## Try it
Lines with the word "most" in them are the ones to copy from the records.

(Items from a data source)
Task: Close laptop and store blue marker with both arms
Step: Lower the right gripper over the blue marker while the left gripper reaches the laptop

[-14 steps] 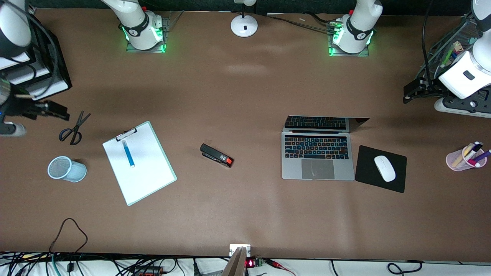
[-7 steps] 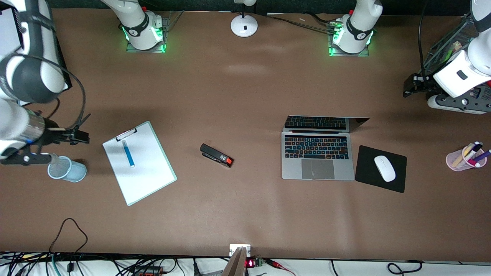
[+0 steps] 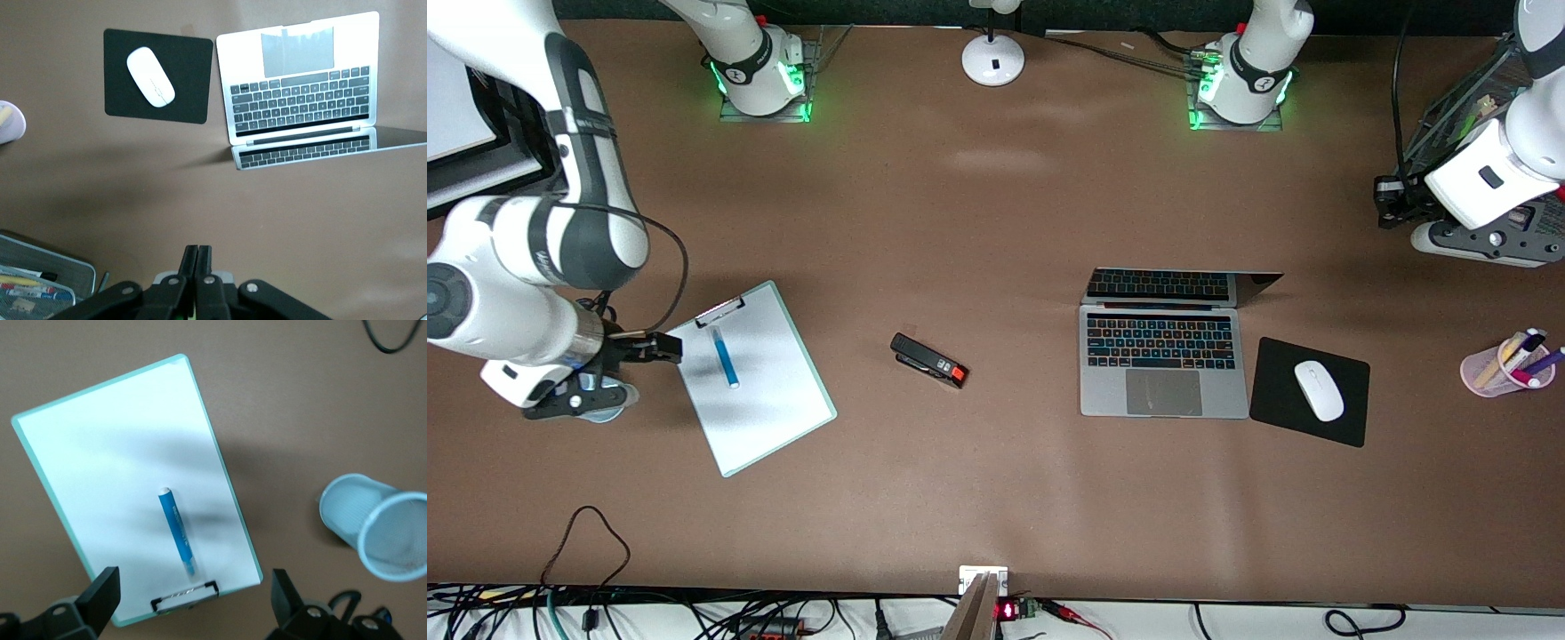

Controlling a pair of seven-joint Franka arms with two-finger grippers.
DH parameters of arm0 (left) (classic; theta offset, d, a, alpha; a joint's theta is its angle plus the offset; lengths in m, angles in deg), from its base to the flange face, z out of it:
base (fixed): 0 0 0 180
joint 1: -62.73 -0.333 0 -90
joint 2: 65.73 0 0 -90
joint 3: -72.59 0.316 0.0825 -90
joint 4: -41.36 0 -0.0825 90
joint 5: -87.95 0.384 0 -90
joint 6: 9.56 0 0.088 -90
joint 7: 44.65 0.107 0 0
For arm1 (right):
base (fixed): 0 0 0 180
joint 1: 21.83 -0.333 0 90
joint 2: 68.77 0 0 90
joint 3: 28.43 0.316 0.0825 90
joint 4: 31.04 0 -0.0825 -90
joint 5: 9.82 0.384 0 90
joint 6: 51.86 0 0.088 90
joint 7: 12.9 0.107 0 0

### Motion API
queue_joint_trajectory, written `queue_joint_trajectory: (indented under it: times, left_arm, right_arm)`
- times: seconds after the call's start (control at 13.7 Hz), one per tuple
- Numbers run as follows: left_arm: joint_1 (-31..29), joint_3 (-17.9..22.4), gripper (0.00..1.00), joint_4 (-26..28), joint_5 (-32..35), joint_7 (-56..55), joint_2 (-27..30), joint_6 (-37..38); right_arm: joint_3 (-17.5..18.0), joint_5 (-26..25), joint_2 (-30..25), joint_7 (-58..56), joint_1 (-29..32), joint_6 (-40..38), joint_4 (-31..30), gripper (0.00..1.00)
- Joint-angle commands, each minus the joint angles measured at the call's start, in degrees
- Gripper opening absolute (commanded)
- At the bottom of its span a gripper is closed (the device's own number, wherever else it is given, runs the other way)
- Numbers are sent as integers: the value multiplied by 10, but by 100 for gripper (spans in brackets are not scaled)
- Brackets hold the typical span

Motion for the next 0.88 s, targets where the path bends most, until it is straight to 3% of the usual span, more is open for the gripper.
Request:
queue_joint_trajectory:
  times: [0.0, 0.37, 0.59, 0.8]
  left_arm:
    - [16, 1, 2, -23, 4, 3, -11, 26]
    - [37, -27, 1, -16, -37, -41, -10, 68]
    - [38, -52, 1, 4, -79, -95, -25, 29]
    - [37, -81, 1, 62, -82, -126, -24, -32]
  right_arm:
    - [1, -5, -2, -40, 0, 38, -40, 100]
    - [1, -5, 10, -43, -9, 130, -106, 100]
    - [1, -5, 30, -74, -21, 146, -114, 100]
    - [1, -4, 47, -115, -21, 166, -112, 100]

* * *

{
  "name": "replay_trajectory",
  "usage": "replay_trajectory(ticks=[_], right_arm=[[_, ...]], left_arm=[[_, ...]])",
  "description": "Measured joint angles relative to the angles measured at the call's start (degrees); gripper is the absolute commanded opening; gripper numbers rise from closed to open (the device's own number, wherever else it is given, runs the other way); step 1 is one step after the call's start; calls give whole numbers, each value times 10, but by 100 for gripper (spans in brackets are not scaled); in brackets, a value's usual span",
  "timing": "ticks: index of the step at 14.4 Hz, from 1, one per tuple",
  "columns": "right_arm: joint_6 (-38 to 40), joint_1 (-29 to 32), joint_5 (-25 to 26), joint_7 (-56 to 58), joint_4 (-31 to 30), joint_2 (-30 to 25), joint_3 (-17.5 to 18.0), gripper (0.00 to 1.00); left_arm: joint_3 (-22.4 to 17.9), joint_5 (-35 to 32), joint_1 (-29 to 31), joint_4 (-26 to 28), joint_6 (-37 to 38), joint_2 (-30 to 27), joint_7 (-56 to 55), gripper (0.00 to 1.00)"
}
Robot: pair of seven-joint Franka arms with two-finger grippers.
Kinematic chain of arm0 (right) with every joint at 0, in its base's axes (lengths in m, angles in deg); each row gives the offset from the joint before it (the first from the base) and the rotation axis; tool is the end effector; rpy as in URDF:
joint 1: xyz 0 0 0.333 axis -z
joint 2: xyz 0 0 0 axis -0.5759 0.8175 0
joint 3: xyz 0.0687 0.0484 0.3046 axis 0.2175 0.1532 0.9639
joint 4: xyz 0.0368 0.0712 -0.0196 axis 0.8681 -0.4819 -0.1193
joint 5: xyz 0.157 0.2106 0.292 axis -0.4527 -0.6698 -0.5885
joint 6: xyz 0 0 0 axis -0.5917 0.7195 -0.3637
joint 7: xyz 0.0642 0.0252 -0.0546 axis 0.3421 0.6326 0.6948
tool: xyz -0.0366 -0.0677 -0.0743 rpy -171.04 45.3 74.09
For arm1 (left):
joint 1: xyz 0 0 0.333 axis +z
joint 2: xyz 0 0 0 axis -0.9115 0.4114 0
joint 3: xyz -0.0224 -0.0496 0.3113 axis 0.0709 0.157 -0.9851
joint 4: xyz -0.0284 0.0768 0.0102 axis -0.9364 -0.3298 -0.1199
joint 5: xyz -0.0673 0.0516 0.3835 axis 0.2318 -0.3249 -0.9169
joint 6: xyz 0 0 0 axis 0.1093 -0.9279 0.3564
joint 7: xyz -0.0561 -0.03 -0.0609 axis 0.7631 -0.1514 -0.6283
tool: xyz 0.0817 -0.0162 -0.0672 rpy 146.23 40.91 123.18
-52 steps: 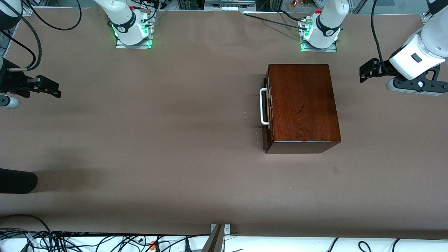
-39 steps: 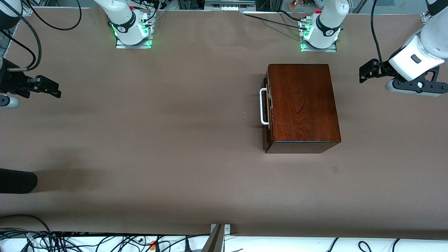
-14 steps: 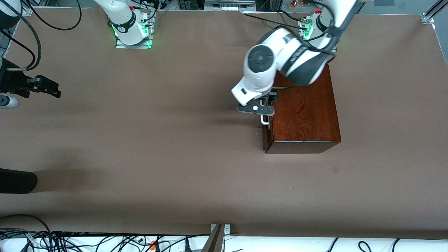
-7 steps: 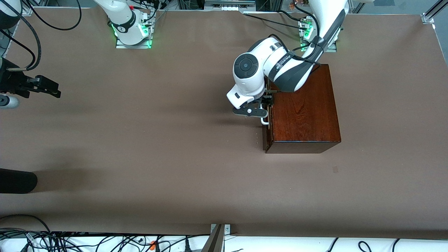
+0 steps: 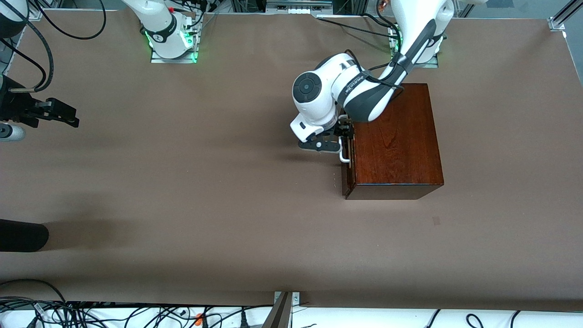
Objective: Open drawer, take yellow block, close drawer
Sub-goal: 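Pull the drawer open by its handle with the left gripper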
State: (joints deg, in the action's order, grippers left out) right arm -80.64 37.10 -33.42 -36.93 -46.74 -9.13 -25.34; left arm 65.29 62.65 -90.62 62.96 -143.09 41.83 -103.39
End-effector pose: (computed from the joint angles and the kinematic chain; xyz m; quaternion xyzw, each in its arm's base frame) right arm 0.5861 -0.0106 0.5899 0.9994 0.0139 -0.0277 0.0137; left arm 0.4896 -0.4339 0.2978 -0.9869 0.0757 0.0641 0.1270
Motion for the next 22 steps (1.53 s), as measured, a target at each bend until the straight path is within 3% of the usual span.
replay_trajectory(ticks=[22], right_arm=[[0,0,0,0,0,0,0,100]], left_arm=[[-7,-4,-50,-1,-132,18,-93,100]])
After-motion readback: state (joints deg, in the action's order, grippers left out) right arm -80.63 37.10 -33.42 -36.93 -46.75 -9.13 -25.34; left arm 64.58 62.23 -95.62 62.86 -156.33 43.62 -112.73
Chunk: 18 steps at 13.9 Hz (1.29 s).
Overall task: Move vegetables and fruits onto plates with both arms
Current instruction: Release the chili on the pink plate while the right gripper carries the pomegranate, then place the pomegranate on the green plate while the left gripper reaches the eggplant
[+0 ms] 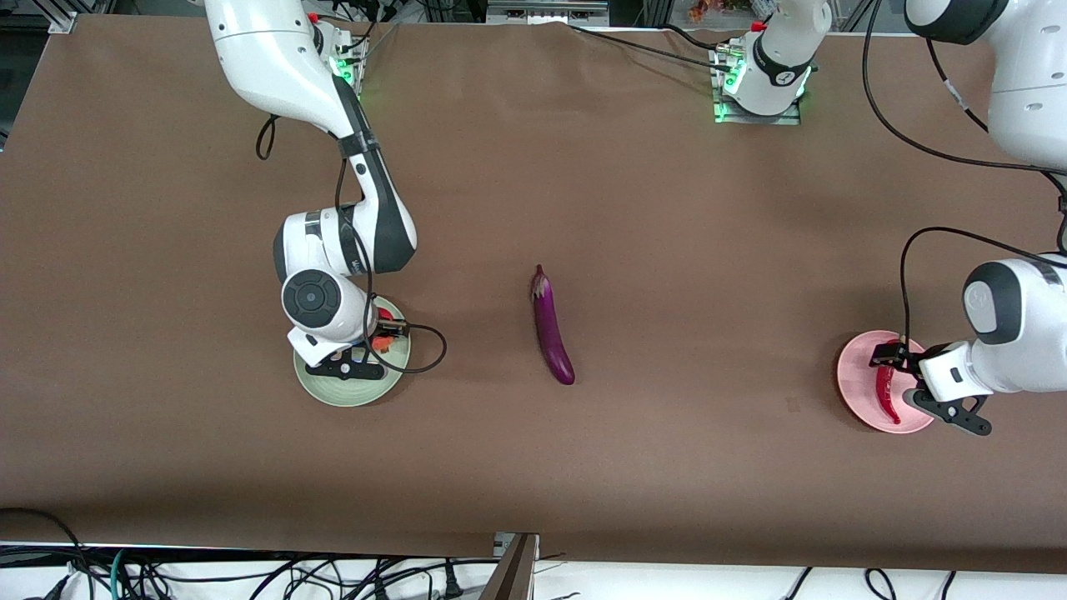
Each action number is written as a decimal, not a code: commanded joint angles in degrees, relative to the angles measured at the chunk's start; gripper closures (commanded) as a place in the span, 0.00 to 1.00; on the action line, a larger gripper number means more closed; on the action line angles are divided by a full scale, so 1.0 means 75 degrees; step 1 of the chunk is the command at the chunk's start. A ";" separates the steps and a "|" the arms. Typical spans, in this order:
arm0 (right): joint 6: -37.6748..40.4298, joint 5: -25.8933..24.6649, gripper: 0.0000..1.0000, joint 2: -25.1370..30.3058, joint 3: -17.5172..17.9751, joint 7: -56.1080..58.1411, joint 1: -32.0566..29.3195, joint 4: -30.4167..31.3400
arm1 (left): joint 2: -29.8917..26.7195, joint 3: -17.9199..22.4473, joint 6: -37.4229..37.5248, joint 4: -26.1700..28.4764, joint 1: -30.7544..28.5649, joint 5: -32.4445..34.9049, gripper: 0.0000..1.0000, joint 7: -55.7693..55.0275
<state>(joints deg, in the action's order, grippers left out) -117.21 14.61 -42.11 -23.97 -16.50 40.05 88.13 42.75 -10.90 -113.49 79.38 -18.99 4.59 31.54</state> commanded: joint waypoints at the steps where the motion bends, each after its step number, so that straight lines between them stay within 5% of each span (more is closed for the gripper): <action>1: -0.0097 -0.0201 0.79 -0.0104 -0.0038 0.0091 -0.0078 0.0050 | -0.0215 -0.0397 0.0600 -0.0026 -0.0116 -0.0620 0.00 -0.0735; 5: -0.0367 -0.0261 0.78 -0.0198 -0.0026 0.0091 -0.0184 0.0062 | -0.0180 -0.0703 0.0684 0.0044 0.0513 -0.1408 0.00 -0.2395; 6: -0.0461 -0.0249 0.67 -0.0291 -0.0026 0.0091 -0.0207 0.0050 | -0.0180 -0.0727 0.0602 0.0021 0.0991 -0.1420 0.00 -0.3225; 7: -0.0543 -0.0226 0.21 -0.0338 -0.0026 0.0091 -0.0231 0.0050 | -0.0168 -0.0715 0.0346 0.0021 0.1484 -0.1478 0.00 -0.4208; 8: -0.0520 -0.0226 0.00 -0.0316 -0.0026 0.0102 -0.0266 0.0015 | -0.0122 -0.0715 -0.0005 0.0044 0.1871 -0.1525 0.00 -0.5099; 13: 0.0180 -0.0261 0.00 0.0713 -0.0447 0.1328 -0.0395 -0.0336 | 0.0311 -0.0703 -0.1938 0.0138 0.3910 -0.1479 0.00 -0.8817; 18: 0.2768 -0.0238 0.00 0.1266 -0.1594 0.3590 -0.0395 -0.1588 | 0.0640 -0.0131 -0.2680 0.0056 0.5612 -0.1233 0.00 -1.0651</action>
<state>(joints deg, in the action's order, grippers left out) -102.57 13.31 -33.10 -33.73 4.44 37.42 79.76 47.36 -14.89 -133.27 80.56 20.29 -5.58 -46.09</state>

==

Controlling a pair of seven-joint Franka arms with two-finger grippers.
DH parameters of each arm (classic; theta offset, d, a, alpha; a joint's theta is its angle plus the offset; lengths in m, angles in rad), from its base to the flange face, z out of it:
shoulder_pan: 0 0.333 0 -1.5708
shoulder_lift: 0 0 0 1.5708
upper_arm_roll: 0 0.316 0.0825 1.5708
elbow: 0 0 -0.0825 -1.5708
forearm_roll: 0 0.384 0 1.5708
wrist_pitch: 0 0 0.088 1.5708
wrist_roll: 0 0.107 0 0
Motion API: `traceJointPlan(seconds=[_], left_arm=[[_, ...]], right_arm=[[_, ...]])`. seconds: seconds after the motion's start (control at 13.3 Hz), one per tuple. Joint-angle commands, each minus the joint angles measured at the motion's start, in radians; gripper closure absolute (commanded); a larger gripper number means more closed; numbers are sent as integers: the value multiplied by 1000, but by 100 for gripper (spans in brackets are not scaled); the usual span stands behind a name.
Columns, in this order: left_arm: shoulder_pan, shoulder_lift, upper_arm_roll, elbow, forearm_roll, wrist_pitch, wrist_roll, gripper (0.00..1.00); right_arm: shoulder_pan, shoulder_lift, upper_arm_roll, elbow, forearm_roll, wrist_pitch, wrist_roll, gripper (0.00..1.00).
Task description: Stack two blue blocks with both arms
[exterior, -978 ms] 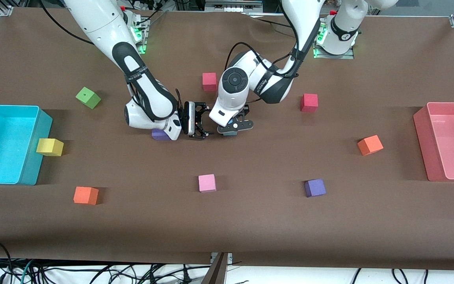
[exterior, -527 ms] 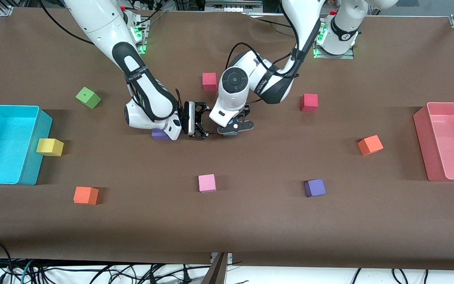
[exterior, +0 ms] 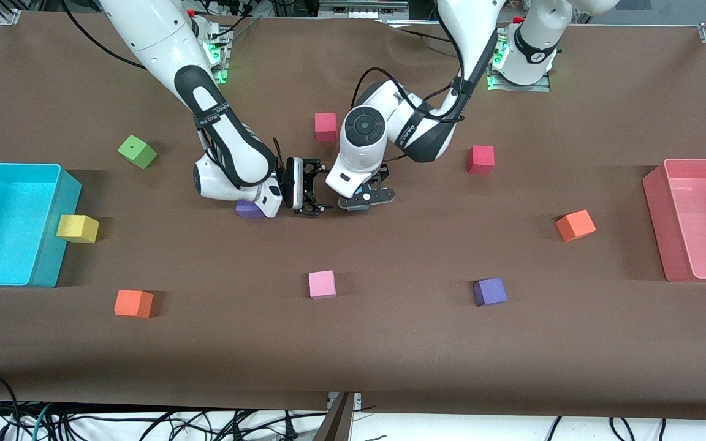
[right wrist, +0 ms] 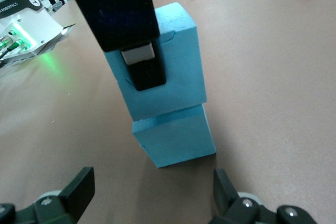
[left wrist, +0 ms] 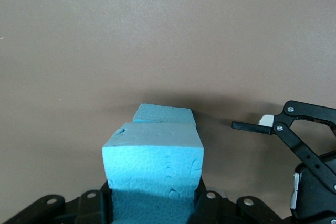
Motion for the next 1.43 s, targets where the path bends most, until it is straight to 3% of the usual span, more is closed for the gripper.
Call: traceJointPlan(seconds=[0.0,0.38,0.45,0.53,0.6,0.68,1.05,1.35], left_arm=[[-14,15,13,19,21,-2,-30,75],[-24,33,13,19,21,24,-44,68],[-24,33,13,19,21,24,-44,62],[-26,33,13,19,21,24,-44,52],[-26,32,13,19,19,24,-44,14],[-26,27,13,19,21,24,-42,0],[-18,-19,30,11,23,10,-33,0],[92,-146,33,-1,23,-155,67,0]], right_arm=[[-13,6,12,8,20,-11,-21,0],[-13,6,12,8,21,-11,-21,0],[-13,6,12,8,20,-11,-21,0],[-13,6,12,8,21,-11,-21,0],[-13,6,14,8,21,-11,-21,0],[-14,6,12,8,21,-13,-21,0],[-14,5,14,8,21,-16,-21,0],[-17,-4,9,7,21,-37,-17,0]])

## Answer below
Motion for the next 0.88 s, targets where the path bends most, until it is straight to 3% of the usual span, more is open for the gripper.
Motion for the next 1.43 s, targets where the path bends most, until it is straight to 3% of the usual span, more is closed for the gripper.

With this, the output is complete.